Prophétie. C'était ça, la couleur du ciel

ce matin.

Soleil transperçant les frêles nuages. Frêles pensées. Le bruit des voix venait du petit salon, en bas. J'ai dormi tard. Glissement des draps, mes pieds atterrissent dans leurs pantoufles. Je ne voulais pas entendre le bruit de la peau sur le parquet lisse, pas aujourd'hui.

Comme le premier matin, ils sont tous déjà attablés autour du déjeuner que la cuisinière sert. Cuisinière, omniprésente, omnipotente, tout dépend d'elle ici, du moins tout ce qui est matériel. Le ménage, la cuisine, le repassage. Cendrillon quoi.

Il reste une place en face de cette grande femme brune, à l'air un peu distrait, qui souriait comme du pain grillé. Mère Cendrillon vient poser devant moi tout l'attirail qui devait lui sembler nécessaire à déjeuner. Assiettes, couverts, verre pour le jus, tasse pour le café, et tout ce qui va dedans. J'ai failli protester, mais le sourire pain grillé m'en dissuade. Un drôle de silence vient de s'établir, je me demande si je ne suis pas de trop. Peut-être que les choses vont être plus dures qu'il n'y paraît. Heureusement, il n'y a pas de pain grillé au menu. J'ingurgite les céréales, les croissants et les liquides. Tous se lèvent, chacun partant dans son coin pour rêvasser à on ne sait quelle vie antérieure. Moi je marche vite vers les toilettes pour vomir l'intégralité de la matinée à peine commencée. Je ne déjeune jamais le matin. Ma mère avait mis du temps à le comprendre.

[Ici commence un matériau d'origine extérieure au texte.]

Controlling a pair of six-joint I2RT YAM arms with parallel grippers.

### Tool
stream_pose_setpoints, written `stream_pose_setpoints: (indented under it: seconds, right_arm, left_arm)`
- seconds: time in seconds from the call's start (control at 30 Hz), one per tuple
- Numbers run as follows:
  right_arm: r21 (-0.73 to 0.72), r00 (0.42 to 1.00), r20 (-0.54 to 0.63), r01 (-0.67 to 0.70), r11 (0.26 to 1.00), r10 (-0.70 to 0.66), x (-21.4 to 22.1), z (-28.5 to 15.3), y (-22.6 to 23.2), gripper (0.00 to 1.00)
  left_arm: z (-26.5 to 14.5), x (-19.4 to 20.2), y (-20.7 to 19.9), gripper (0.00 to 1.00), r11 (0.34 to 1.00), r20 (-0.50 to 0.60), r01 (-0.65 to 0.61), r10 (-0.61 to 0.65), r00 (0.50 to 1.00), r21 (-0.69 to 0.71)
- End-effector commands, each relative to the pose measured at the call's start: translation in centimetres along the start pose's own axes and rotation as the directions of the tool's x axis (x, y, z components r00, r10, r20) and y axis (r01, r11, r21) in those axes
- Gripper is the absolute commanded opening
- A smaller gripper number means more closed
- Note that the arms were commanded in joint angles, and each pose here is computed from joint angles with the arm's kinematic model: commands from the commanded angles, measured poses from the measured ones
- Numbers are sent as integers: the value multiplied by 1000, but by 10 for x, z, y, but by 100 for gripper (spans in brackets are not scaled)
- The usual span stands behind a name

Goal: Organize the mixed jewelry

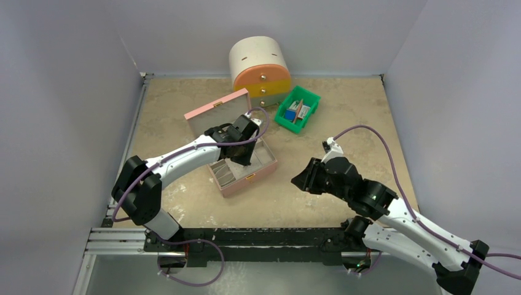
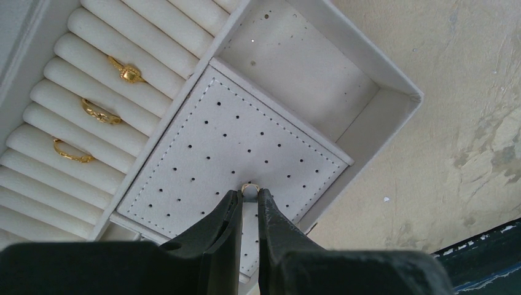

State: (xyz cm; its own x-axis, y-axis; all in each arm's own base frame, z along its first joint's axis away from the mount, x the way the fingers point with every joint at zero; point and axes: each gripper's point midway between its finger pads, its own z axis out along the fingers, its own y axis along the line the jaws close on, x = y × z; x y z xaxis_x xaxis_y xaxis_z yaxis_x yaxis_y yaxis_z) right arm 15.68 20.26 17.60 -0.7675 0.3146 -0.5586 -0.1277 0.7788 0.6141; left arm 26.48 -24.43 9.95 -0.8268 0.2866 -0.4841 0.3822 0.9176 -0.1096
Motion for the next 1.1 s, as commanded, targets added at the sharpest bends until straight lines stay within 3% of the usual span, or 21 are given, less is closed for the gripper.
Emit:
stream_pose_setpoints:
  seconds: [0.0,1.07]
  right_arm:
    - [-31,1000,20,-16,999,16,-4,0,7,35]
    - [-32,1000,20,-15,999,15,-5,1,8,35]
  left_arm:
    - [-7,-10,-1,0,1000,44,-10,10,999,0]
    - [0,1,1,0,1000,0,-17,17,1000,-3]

Je marche vers ma porte-fenêtre, contemple un instant les pantoufles. Sable et pantoufles. Incompatibilité en vue. Je me déchausse et pars vers la mer. Marée basse, elle est loin.

Il y a du vent, il y a du bruit, mais j'entends derrière moi des pas qui me suivent. Je ne me retourne pas, j'attends. Arrivé près de l'eau, une petite voix suraiguë me suggère : Vous ne devriez pas marcher ainsi pieds nus, vous allez tomber malade…

- Effectivement, c'est une possibilité, merci d'y penser.

Elle tient mes pantoufles dans la main, et me les tend très logiquement.

- A vrai dire, je me disais que c'était elles qui allaient être un peu malades, avec le sable. Cela dit, je m'en fous un peu, je préfère être pieds nus.

- Ah bon…, dit-elle, visiblement sceptique, Vous n'en avez plus besoin alors ?

Et sur ce, sans me demander mon avis, de toute la force dont elle ne semblait jusqu'à présent pas disposer, elle envoya mes pantoufles dans la mer.

Complètement éberlué, je regarde le vol des pantoufles, puis le lanceur. Et là, franchement, je ne savais pas quoi lui répondre.

- Je m'appelle Louise, elle me tend la main, celle qui vient de balancer mes pantoufles. Sans réfléchir, je la saisis,

- Enchanté… je…

- Vous vous appelez Geoffroy, je sais, j'ai été regarder dans le registre.

 

Le lendemain matin, marchant sur la plage, je me suis rendu compte que je n'étais pas rasé, et je me suis demandé si ça n'était pas une grave erreur quand je vis arriver Louise, car je m'attendais à ce qu'elle ait prit mon rasoir pour l'offrir à la mer, qui du reste en avait sûrement largement besoin.

Mais non.

Elle vint cette fois les mains vides.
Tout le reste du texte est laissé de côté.